O encerramento dos trabalhos da CPI do Crime Organizado disparou um curto-circuito entre as principais instâncias do poder em Brasília. O que deveria ser um diagnóstico sobre a infiltração de facções em estruturas estatais transformou-se em um confronto direto quando o relator, senador Alessandro Vieira, incluiu no texto final o pedido de indiciamento de três ministros do Supremo Tribunal Federal (STF) e do Procurador-Geral da República. O movimento, sem precedentes na história recente, gerou uma contraofensiva imediata que envolveu o Palácio do Planalto e a cúpula do Legislativo para desidratar o documento.
A peça acusatória apontava nomes de peso: Alexandre de Moraes, Dias Toffoli e Gilmar Mendes, além do PGR Paulo Gonet. A tese central do relatório sugeria que decisões judiciais e omissões administrativas teriam blindado investigados e limitado o alcance de operações contra o esquema conhecido como Master, supostamente ligado a Daniel Vorcaro. A reação no STF foi imediata e ácida. Gilmar Mendes classificou o relatório como uma “cortina de fumaça”, enquanto Toffoli definiu o texto como uma “excrescência” que buscava apenas palanque político ao sugerir a inelegibilidade de parlamentares.
Nos bastidores, o governo federal operou com rapidez para evitar que a crise escalasse para um processo de impeachment no Senado. Em uma manobra de substituição de membros na comissão, o governo garantiu uma maioria confortável para derrotar o parecer por seis votos a quatro. Parlamentares alinhados à gestão atual foram inseridos na última hora para substituir nomes favoráveis ao relatório de Vieira, evidenciando o esforço do Executivo em manter a estabilidade com o Judiciário.

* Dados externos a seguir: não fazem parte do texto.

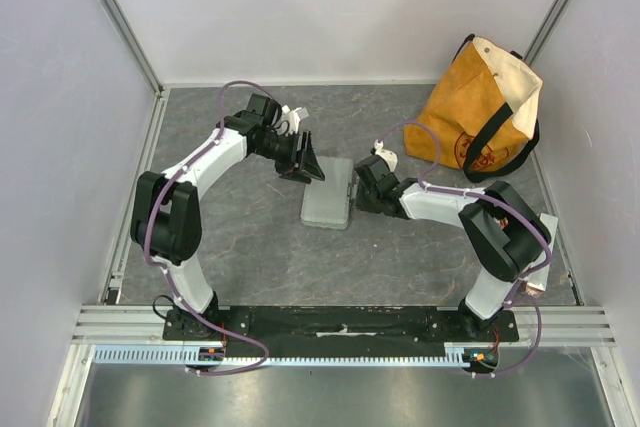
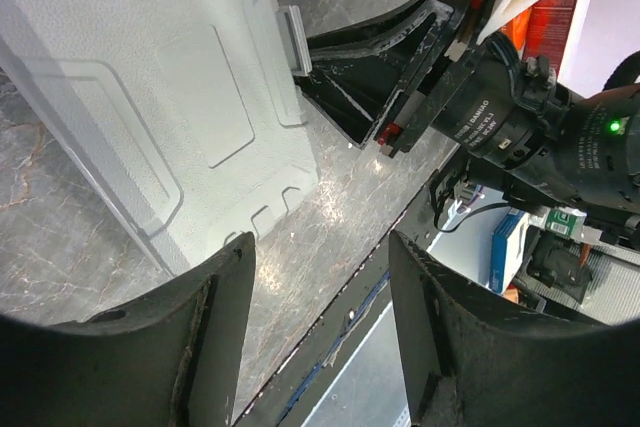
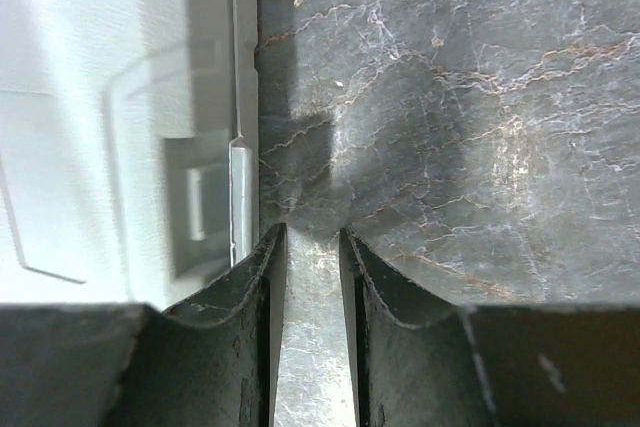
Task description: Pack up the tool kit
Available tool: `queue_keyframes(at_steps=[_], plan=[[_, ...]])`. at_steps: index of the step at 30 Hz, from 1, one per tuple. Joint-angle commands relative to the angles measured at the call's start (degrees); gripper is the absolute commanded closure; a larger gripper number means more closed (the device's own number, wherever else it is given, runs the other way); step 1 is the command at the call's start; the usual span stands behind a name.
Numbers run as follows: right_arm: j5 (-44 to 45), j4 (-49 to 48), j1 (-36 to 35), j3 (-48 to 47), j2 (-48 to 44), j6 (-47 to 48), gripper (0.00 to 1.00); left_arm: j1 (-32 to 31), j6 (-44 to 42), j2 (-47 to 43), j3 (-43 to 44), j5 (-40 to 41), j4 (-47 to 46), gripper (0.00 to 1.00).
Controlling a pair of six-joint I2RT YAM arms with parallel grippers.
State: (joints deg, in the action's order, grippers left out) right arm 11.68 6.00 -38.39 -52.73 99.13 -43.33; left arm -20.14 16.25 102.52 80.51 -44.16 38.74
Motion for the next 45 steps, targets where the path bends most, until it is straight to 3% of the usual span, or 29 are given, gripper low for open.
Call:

A derrota do texto não apenas poupou os ministros, mas também enterrou propostas periféricas, como a sugestão de intervenção federal na segurança pública do Rio de Janeiro. O relatório defendia que a perda de controle territorial para milícias e facções exigia uma medida de exceção, sob o argumento de que as instituições locais estão comprometidas pelo crime organizado. Com a rejeição do parecer, essas recomendações perderam força institucional, restando apenas o registro de um dos momentos de maior tensão entre os Poderes.
O desfecho deixa um rastro de insatisfação no grupo que conduzia a investigação. Ao ver seu trabalho desconsiderado pela articulação política, Alessandro Vieira afirmou que o governo preferiu “atravessar a rua para dar um abraço de afogados” nos ministros. Por outro lado, a base governista e o comando do Senado, sob a batuta de Rodrigo Pacheco, reforçam a necessidade de proteger as instituições de ataques que consideram infundados, sinalizando que, por ora, a política de contenção de danos prevaleceu sobre a tentativa de punição à alta toga.